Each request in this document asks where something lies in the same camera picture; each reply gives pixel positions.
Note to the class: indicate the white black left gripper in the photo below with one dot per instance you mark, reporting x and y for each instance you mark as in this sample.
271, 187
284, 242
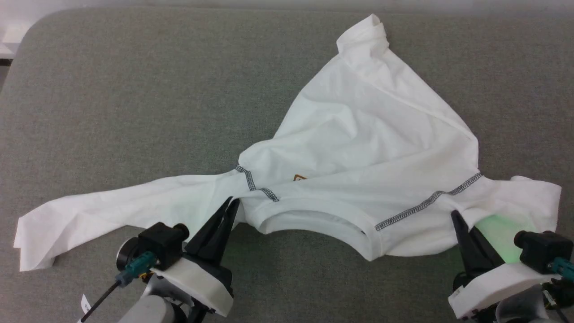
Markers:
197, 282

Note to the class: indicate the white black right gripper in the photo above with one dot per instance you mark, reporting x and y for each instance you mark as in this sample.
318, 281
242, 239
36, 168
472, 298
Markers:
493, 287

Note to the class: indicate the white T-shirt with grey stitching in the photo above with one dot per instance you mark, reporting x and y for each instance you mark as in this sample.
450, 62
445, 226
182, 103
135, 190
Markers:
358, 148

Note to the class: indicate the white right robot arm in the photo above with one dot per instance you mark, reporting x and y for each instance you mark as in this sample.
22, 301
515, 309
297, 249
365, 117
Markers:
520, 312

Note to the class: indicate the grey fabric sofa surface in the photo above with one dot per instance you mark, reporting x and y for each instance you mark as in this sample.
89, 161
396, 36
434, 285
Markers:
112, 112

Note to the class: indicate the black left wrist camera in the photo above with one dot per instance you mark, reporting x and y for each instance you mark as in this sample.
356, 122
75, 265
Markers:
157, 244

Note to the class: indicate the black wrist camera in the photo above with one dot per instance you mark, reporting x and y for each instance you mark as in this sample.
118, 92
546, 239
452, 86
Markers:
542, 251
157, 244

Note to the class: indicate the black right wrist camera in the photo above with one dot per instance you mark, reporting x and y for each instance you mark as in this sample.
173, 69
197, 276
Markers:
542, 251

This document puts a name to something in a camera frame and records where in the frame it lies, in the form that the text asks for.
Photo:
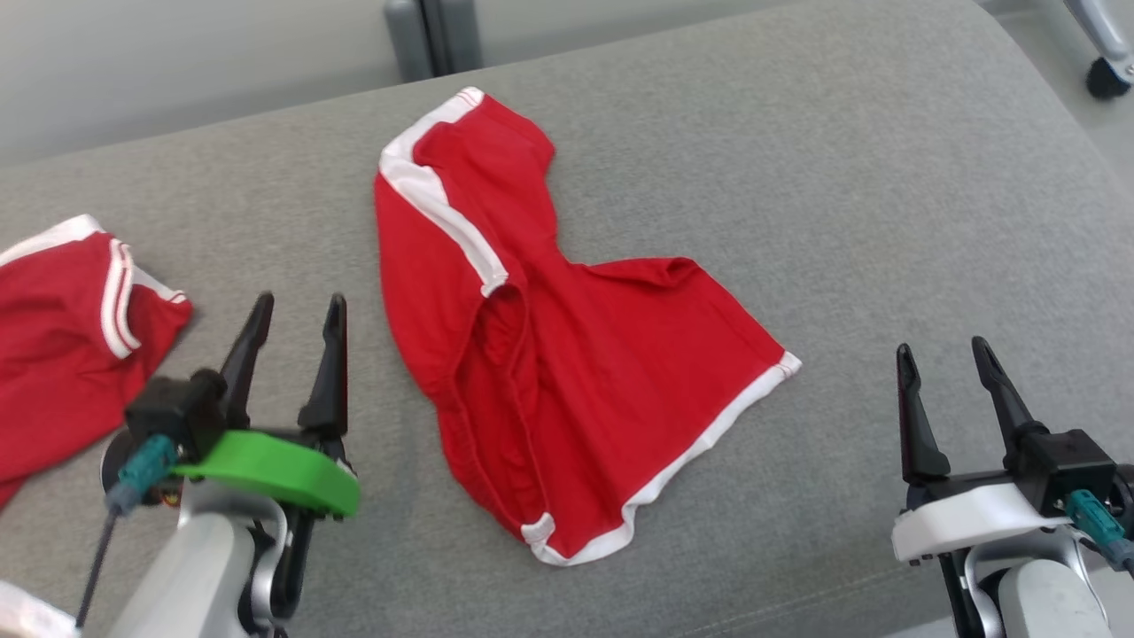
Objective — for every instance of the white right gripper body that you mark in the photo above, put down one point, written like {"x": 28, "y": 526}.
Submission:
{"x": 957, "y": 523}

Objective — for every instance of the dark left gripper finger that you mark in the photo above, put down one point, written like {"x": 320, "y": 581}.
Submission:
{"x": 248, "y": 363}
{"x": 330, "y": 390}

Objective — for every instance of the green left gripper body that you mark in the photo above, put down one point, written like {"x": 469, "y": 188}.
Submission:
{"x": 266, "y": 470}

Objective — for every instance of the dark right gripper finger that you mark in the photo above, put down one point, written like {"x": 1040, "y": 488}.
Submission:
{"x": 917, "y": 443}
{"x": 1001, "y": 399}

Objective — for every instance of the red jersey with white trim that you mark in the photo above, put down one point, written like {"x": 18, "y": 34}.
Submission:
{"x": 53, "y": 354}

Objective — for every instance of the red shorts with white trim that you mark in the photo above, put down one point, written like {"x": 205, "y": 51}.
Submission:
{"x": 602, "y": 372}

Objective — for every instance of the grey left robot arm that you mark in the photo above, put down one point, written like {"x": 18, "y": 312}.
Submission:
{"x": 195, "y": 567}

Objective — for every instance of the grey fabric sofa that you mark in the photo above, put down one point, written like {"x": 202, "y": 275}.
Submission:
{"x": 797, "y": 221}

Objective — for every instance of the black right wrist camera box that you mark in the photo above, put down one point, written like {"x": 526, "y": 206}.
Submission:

- Task objective: Reproduce all of the material exactly, apart from the pictures.

- Response box:
Each request in this document asks where something lies in the same camera picture; each reply gives pixel positions.
Note to the class: indicate the white black left gripper in the photo below with one dot per instance you mark, reporting x and y for each instance you mark as in this sample.
271, 187
284, 242
Markers:
197, 282

Note to the class: indicate the white black right gripper in the photo above with one dot per instance you mark, reporting x and y for each instance you mark as in this sample.
318, 281
242, 239
36, 168
472, 298
Markers:
493, 287

Note to the class: indicate the white T-shirt with grey stitching in the photo above with one dot per instance you mark, reporting x and y for each instance you mark as in this sample.
450, 62
445, 226
182, 103
135, 190
Markers:
358, 148

Note to the class: indicate the white right robot arm in the photo above with one dot per instance you mark, reporting x and y for each instance you mark as in this sample.
22, 301
515, 309
297, 249
365, 117
Markers:
520, 312

Note to the class: indicate the grey fabric sofa surface in the photo above with one dot per instance you mark, reporting x and y for each instance you mark as in this sample.
89, 161
396, 36
434, 285
Markers:
112, 112

Note to the class: indicate the black left wrist camera in the photo above with one dot per instance you mark, reporting x and y for each instance you mark as in this sample.
356, 122
75, 265
Markers:
157, 244

Note to the class: indicate the black wrist camera in the photo above with one dot per instance you mark, reporting x and y for each instance you mark as in this sample.
118, 92
546, 239
452, 86
Markers:
542, 251
157, 244

Note to the class: indicate the black right wrist camera in the photo above with one dot per instance you mark, reporting x and y for each instance you mark as in this sample.
173, 69
197, 276
Markers:
542, 251

This document puts a name to something in a camera frame and records where in the frame it lies, in the form that the text asks for.
Photo:
Objective — for every instance of the white right gripper body that you mark in the photo above, put down one point, written like {"x": 28, "y": 526}.
Submission:
{"x": 957, "y": 523}

Objective — for every instance of the dark left gripper finger that you mark in the photo above, put down one point, written like {"x": 320, "y": 581}.
Submission:
{"x": 248, "y": 363}
{"x": 330, "y": 390}

Objective — for every instance of the green left gripper body that you mark in the photo above, put down one point, written like {"x": 469, "y": 188}.
Submission:
{"x": 266, "y": 470}

Objective — for every instance of the dark right gripper finger that you mark in the photo above, put down one point, written like {"x": 1040, "y": 488}.
Submission:
{"x": 917, "y": 443}
{"x": 1001, "y": 399}

Objective — for every instance of the red jersey with white trim that you mark in the photo above, put down one point, written like {"x": 18, "y": 34}.
Submission:
{"x": 53, "y": 354}

Objective — for every instance of the red shorts with white trim that you mark in the photo above, put down one point, written like {"x": 205, "y": 51}.
Submission:
{"x": 602, "y": 372}

Objective — for every instance of the grey left robot arm that you mark in the photo above, put down one point, written like {"x": 18, "y": 312}.
Submission:
{"x": 195, "y": 567}

Objective — for every instance of the grey fabric sofa that you mark in the photo above, put down one point, written like {"x": 202, "y": 275}.
Submission:
{"x": 797, "y": 221}

Objective — for every instance of the black right wrist camera box that you mark in the photo above, put down one point, written like {"x": 526, "y": 206}.
Submission:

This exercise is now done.